To Mr. DKP50, I too was blue collar, an auto parts company worker making $28.50 an hour plus benefits. Now I'm working somewhere else because I and the other 3,400 workers at this company could not compete with (Twenty-eight CENTS) per hour my company is paying the Chinese. A fifty percent pay-cut was not enough for the company to keep the jobs here in America! What would you do if asked to take more than half of what you make now?
Posted by: DKP50
Auto worker making 'only' $28.23 hr> Re: LOL You must be a union stewart..Crying the blues! But fail to add all those Benefits ( over another Average of $22/hr ( $14-31) , depending on your Job Status, according to Dept of Labor/ 2006') Just Your Health Ins. alone is worth over $1,235/mo!

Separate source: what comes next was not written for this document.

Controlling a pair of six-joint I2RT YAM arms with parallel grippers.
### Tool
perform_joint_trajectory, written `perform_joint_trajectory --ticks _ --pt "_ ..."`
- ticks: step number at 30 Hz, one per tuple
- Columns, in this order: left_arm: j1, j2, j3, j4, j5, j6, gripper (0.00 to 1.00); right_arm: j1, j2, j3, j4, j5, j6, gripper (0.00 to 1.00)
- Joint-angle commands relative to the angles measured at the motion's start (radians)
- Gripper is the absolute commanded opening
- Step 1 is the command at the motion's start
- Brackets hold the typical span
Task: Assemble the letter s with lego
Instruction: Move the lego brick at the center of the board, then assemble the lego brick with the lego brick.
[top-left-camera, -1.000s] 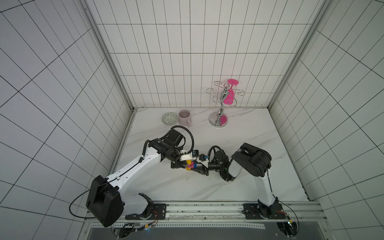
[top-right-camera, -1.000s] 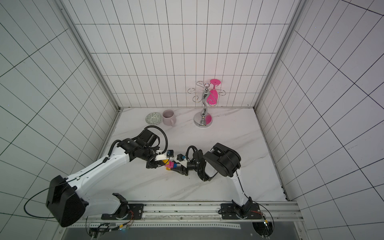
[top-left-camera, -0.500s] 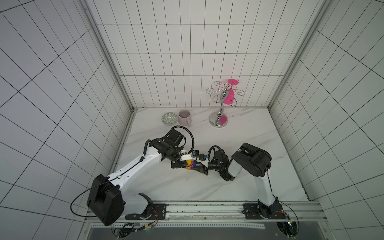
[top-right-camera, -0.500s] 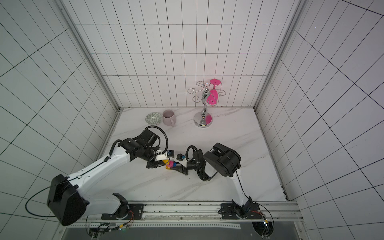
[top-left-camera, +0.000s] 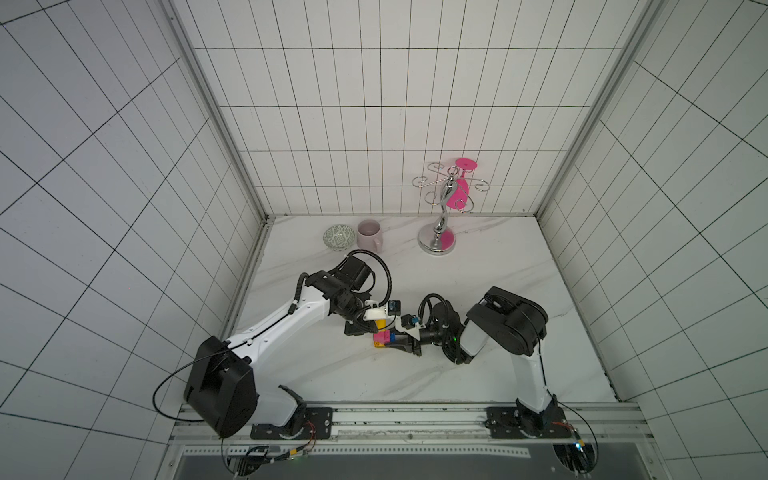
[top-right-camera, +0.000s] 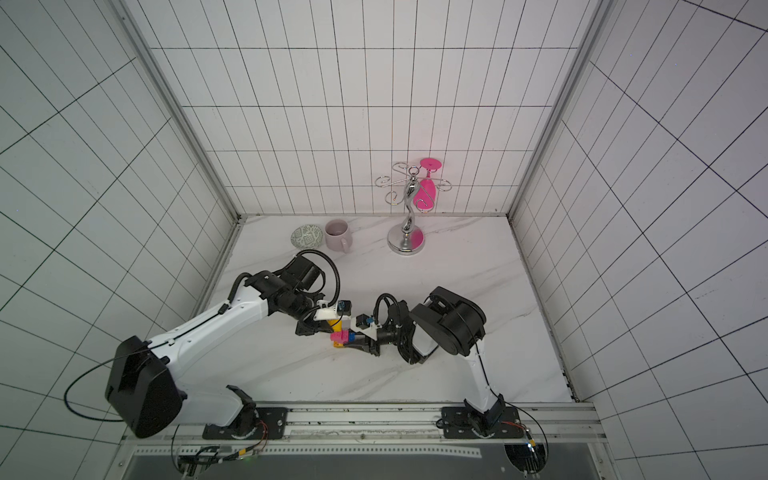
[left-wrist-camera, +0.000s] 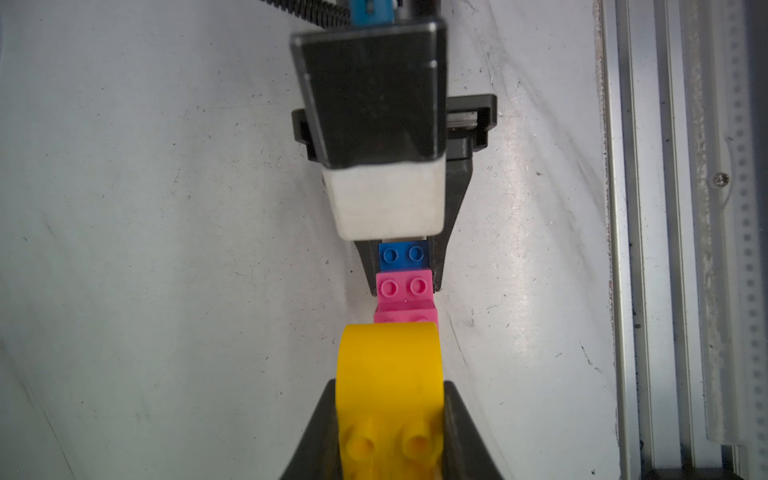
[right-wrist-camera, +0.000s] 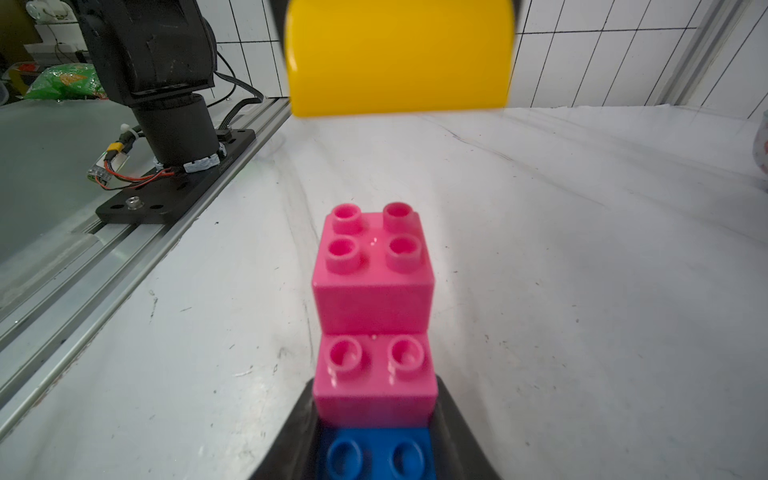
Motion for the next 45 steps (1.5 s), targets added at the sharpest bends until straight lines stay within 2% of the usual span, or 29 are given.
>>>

Unions were Necessary thur the 20th century, but thanks to your Leaders, they are Killing the goos laying the Golden Eggs.. Thus why a Recession is Needed Now and Then, to put Things ( People & business) back in some kind of balance. $59k+ another $30-$50k in benefits is Way Out of Balance to be paying a person that only requires a High School educated level person, at best. And I was a Blue Collar guy myself> Limo Driver for 30 yrs..taking care of some of the most important people that Run our country and ave. less than $12/hr and No Benefits!
Posted by: 2291bvde
Good comments by all. Shows why there is so much volatility !
I don't know the auto industry but I've been in the airline
industry for 33 years and I see the same pattern for US autos.
Has there ever been a recession during a period of lowering
interst rates ? I don't think so. Help me here...
I wait and take advantage of what the market gives me,period.